BEGIN Entries provided
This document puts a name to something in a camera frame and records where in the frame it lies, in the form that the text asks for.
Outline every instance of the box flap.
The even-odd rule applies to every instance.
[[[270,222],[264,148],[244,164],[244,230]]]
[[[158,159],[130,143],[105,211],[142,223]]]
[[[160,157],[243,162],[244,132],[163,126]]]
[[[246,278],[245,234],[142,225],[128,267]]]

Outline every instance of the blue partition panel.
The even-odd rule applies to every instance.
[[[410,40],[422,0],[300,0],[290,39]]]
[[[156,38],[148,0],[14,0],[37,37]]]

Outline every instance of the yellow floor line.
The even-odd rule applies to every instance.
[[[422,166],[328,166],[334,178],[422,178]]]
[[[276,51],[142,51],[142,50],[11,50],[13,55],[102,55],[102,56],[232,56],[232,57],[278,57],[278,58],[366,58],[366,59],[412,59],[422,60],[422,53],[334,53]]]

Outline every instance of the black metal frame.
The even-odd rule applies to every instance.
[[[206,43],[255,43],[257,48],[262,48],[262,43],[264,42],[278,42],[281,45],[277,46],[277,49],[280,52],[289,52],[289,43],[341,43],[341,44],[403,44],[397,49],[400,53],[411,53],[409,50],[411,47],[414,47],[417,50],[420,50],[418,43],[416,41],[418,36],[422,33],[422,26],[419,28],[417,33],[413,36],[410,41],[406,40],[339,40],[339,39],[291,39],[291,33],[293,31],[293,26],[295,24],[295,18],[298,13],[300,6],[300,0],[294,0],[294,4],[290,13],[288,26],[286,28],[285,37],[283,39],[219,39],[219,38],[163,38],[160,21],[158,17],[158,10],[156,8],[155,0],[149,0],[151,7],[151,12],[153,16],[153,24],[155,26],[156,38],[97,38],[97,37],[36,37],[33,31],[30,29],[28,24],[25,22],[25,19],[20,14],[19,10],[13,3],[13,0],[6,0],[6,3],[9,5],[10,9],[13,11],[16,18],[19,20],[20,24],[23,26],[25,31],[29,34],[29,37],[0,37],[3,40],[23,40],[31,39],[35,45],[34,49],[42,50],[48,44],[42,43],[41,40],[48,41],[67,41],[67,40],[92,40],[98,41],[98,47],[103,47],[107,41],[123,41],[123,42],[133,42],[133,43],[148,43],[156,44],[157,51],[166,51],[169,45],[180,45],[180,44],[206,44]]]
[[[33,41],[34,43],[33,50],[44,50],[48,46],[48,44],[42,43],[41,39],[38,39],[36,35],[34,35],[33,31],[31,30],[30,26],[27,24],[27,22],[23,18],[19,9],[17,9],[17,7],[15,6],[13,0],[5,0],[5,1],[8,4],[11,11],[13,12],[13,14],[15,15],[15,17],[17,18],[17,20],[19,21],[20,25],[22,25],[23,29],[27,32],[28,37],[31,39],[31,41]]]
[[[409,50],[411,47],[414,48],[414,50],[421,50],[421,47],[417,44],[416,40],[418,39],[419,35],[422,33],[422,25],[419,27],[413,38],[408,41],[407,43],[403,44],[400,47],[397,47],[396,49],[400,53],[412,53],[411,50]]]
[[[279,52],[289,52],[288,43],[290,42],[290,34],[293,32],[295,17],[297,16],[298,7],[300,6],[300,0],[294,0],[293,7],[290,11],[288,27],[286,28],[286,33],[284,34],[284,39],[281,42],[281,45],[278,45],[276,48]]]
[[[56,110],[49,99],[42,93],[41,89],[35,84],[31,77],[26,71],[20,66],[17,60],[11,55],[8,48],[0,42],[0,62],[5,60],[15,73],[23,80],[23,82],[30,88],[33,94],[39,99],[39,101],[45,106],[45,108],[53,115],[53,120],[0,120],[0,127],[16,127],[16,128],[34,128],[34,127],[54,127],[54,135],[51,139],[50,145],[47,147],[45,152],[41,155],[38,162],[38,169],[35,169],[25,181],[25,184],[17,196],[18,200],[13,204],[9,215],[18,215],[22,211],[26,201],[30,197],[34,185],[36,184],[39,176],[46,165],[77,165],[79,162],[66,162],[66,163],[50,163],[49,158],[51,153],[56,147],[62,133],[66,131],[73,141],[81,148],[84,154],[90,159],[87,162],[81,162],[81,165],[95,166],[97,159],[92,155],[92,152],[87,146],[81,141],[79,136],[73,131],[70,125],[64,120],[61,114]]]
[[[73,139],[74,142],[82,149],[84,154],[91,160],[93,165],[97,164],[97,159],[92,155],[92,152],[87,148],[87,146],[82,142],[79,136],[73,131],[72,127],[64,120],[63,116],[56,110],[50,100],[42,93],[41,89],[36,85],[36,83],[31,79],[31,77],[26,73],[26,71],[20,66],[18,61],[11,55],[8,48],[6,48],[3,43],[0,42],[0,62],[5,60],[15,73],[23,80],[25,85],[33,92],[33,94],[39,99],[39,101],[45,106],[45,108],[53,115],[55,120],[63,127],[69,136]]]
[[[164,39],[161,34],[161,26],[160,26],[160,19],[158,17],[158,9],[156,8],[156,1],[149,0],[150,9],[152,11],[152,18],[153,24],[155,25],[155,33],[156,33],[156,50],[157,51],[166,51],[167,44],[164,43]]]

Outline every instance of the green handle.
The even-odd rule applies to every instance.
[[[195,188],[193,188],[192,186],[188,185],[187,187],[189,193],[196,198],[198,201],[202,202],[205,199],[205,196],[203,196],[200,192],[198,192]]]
END Entries provided
### Task item
Using the records above, output exactly the lines from the one containing "Outline every instance of the green handle." through the last line, and no others.

### Task response
Outline every instance of the green handle.
The even-odd rule applies to every instance.
[[[195,188],[193,188],[192,186],[188,185],[187,187],[189,193],[196,198],[198,201],[202,202],[205,199],[205,196],[203,196],[200,192],[198,192]]]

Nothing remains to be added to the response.